Friday, July 22, 2011

Mau Mau veterans win first battle

The history of the British Empire is a sequence of one blood-chilling abomination after another, and the shocking exploitation of the Kikuyu in Kenya is one of the darker chapters. The inevitable revolt, the Mau Mau Rebellion, was defeated, but the savagery with which it was put down made the Brits so despised that their rule thereafter became untenable. It was the beginning of the end for Britain in Kenya, and paved the way for their nemesis, Jomo Kenyatta, who led his nation to independence.

One ploy used by the Brits was to create a second Mau Mau militia made up of Kikuyu loyalists. It was this bogus group which conducted a reign of terror in the countryside, and it was they who were responsible for most if not all the atrocities committed against White settlers and farmers, atrocities committed by Blacks against Whites on the order of White colonialists. These gruesome murders were then used as pretext for harsher forms of repression, including unspeakable forms of torture.
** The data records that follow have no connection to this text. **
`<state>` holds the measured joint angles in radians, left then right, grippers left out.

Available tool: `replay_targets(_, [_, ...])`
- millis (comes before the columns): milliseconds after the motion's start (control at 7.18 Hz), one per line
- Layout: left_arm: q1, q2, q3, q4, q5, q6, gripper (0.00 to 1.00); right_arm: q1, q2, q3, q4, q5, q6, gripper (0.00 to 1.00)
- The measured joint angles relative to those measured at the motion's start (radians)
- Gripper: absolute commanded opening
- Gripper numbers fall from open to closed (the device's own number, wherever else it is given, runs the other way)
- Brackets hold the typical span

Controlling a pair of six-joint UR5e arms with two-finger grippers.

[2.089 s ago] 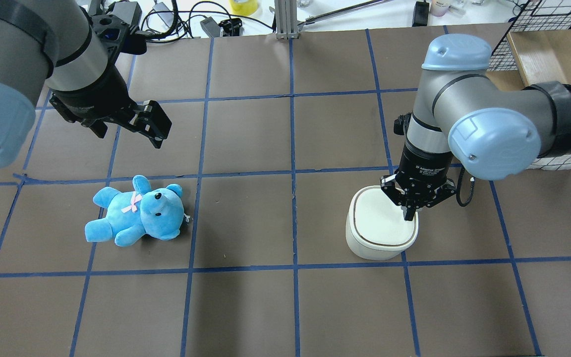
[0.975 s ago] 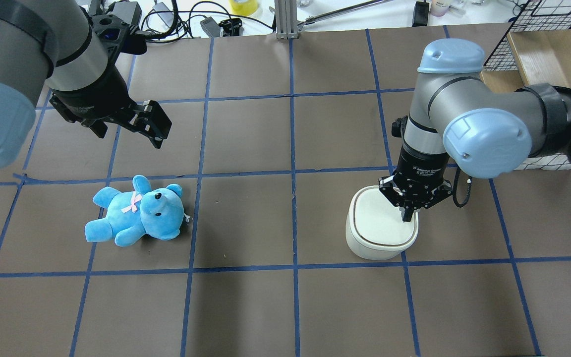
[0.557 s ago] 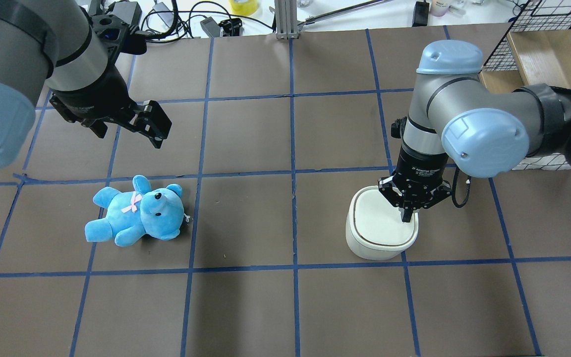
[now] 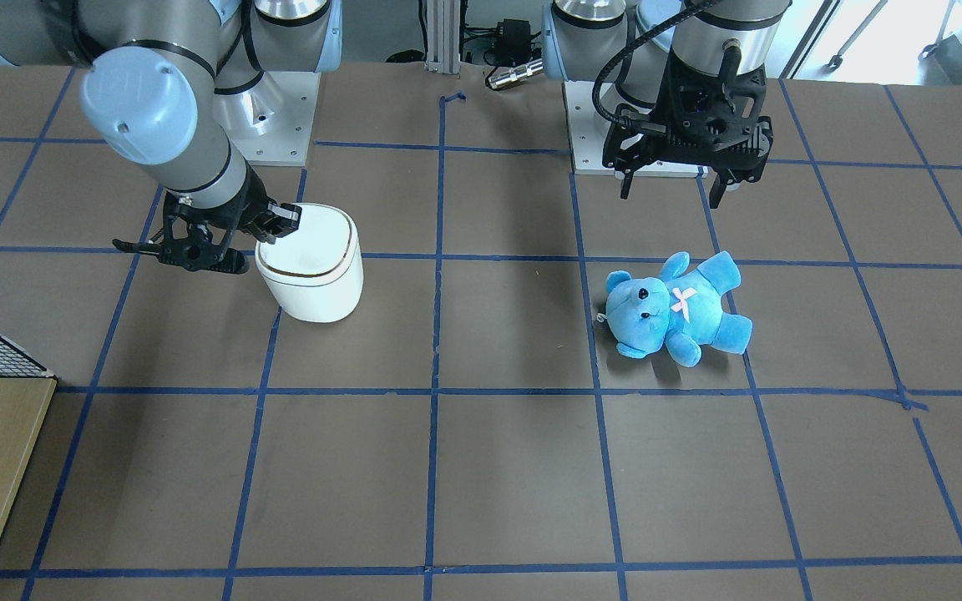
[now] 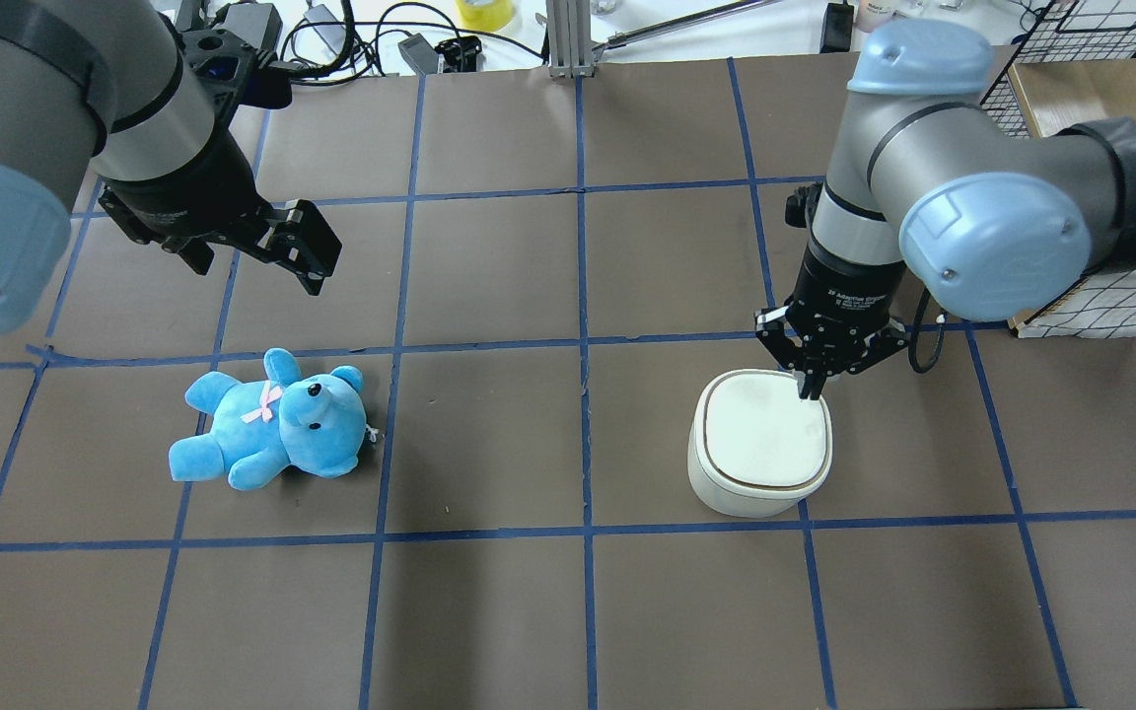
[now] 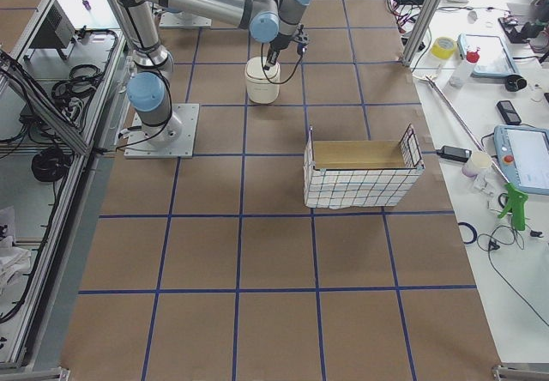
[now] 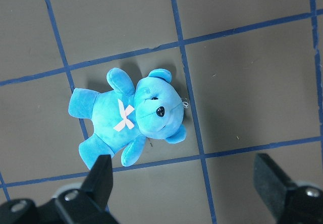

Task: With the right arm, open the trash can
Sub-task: 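Lift the right gripper off the lid so it springs open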

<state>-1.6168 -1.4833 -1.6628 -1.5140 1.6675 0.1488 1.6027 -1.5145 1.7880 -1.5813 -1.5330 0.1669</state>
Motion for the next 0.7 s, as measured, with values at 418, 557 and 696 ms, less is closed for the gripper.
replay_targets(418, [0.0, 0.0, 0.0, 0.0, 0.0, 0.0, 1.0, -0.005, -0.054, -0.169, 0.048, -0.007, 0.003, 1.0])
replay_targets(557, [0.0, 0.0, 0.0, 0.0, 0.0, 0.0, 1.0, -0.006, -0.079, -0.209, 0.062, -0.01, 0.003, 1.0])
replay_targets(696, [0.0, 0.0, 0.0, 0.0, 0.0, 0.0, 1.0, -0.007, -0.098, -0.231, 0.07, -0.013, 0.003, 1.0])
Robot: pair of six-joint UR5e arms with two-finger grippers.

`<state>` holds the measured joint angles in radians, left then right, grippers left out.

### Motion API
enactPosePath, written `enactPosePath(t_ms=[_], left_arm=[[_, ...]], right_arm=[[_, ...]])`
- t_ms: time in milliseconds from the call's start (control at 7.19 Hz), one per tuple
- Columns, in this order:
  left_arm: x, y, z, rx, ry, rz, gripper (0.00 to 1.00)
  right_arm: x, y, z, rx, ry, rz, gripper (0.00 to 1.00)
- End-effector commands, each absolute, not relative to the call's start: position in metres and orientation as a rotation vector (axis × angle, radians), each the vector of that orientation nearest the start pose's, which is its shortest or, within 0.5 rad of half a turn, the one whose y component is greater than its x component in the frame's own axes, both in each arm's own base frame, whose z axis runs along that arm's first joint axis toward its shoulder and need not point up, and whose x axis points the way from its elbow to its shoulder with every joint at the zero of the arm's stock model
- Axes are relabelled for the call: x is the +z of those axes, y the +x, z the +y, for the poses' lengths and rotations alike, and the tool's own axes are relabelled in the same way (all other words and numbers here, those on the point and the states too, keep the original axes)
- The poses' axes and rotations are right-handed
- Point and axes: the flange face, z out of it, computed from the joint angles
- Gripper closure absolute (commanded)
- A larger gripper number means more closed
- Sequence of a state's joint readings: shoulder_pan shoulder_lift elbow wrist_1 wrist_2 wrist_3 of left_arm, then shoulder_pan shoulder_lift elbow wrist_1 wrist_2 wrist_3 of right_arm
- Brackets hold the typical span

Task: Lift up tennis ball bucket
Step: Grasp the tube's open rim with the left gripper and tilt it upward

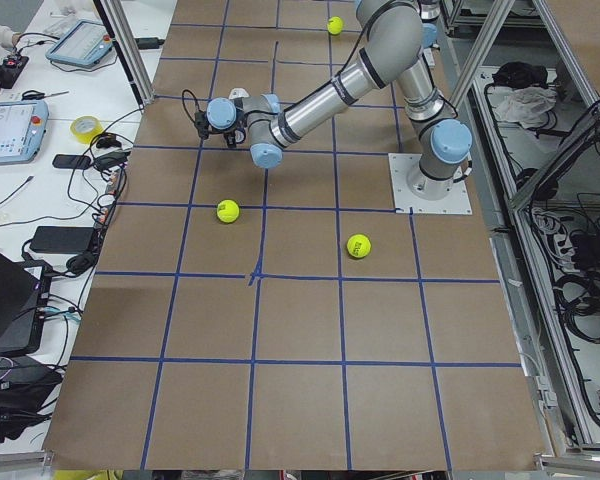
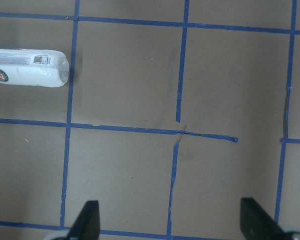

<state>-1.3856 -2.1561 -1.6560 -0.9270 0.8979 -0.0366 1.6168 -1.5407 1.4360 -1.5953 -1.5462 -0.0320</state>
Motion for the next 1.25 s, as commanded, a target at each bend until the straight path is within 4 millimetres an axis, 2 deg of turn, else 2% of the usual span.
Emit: enactPosePath(t_ms=[0, 139, 417, 557, 696, 835, 974, 1113], left_arm=[[0.186, -0.080, -0.663, -0.009, 0.336, -2.441, 0.00], [0.186, -0.089, -0.662, -0.018, 0.322, -2.443, 0.00], [0.187, -0.097, -0.661, -0.017, 0.305, -2.445, 0.10], [0.187, -0.101, -0.661, -0.019, 0.296, -2.446, 0.27], [0.187, -0.103, -0.660, -0.025, 0.295, -2.446, 0.74], [0.190, -0.103, -0.661, -0.025, 0.300, -2.447, 1.00], [0.195, -0.102, -0.661, -0.030, 0.341, -2.446, 1.00], [0.209, -0.101, -0.665, -0.018, 0.392, -2.446, 1.00]], right_arm=[[0.541, 0.159, -0.508, -0.196, -0.129, 3.109, 0.00], [0.541, 0.159, -0.508, -0.196, -0.129, 3.109, 0.00], [0.541, 0.159, -0.508, -0.196, -0.131, 3.109, 0.00], [0.541, 0.159, -0.508, -0.193, -0.133, 3.109, 0.00], [0.543, 0.159, -0.507, -0.198, -0.133, 3.110, 0.00], [0.542, 0.159, -0.506, -0.196, -0.133, 3.109, 0.00], [0.542, 0.159, -0.506, -0.196, -0.136, 3.111, 0.00], [0.542, 0.159, -0.507, -0.196, -0.136, 3.109, 0.00]])
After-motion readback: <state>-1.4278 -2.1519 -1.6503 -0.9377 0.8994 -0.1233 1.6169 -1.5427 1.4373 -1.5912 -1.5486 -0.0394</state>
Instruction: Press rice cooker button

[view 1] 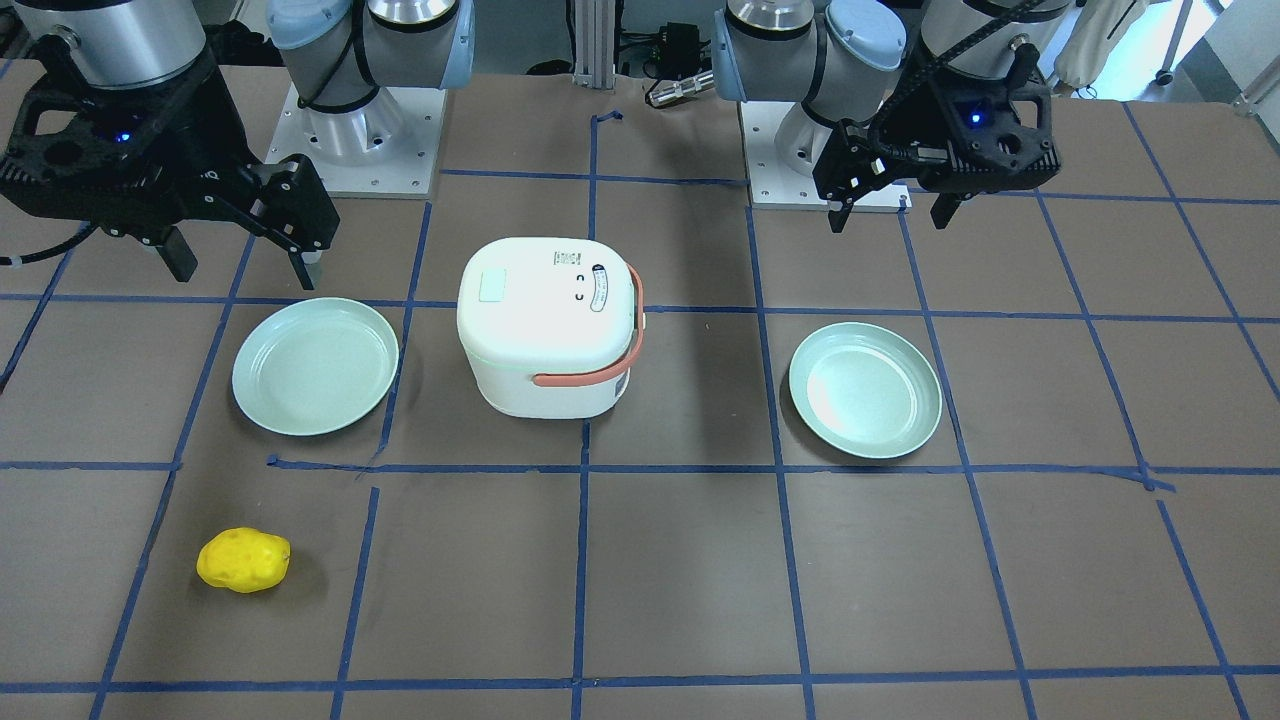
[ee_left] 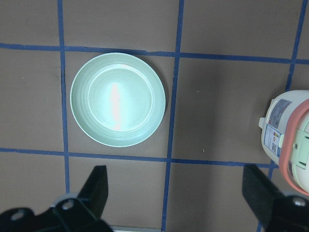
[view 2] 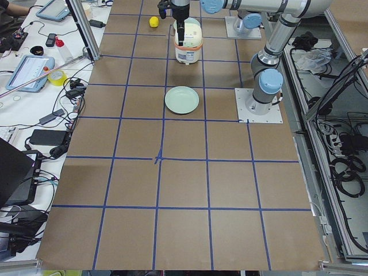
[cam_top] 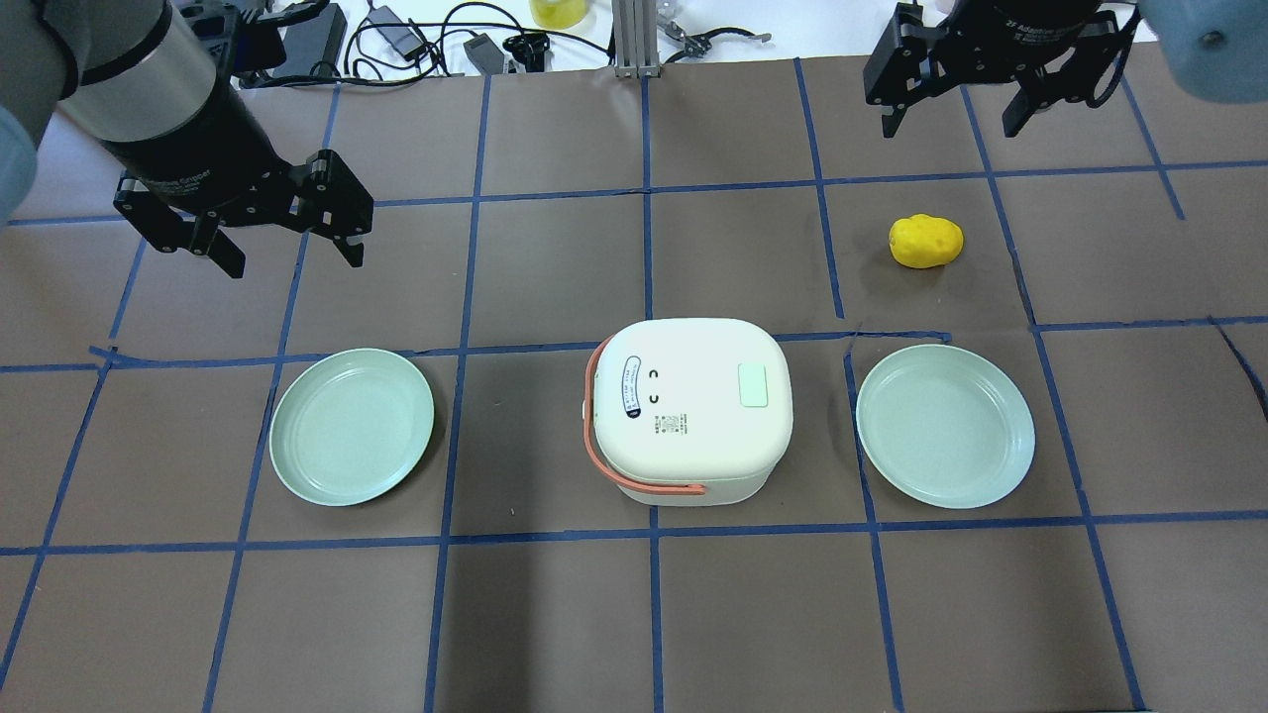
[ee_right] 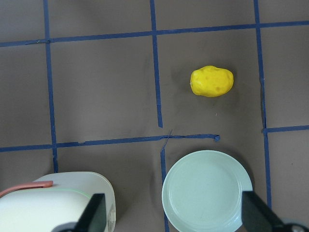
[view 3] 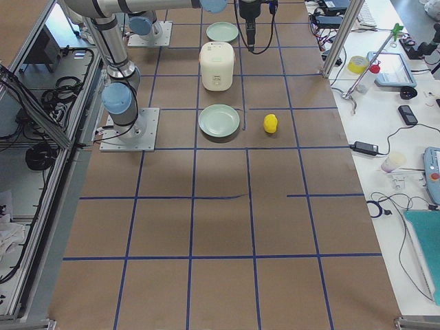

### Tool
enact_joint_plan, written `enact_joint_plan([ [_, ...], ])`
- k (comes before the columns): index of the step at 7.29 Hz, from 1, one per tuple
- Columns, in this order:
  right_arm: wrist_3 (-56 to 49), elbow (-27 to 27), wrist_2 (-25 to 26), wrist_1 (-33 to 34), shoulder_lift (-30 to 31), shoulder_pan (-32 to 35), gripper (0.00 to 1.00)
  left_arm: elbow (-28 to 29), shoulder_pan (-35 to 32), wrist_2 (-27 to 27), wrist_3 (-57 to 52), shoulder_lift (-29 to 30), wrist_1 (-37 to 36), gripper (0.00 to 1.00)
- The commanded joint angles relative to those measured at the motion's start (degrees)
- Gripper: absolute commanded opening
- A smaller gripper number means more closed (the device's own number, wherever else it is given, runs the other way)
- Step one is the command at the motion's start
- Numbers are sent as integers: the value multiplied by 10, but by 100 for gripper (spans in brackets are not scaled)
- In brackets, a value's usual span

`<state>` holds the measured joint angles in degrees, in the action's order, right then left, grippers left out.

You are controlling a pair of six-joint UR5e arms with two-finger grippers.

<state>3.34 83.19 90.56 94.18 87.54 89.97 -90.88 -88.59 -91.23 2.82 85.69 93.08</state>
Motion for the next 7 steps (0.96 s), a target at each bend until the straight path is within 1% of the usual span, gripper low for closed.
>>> enact_joint_plan([
  [1, 0, 0, 0, 0, 0, -1, 100, 0, 0, 0, 0, 0, 0, 100],
  [7, 1, 0, 0, -8, 1, 1, 100, 0, 0, 0, 0, 0, 0, 100],
])
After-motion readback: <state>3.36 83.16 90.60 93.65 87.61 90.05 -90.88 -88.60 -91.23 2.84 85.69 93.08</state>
Two quick notes of interest:

1, There are those who argue that all states are repressive, they cannot help themselves because even in the normal course of administrative events, even when no nefarious intent is present, the state as a matter of course represses those who live under its hegemony. In the case above we see a reflexive, self-protective response from the British government. There is no question in this case that Britain is guilty of the charges, and it doesn't deny them, it just asserts that it is no longer responsible for what the colonial government did all those years ago. It will be to no disadvantage to Cameron's government to do the right thing here and compensate the victims of British torture, he can hardly be blamed for these despicable colonial outrages. But he heads a government, and that government is accused of wrong-doing during its years in Kenya, so he defends the government.

2, Among those traitors who sided with the British occupiers in those days was none other Barack Obummer's father. What exactly his role was is disputed, but at the very least he was an informant. (Wayne Madsen has written about this and it's worth a Google if you are interested.)

Oddly enough, Obummer's father wasn't the only intelligence operative that Obummer's mother married. Her Indonesian hubby was a spook as well and was a major player in the coup which brought the gangster Suharto to power, and it was he who was responsible for the massacres in East Timor and Aceh.

The woman had interesting taste in men.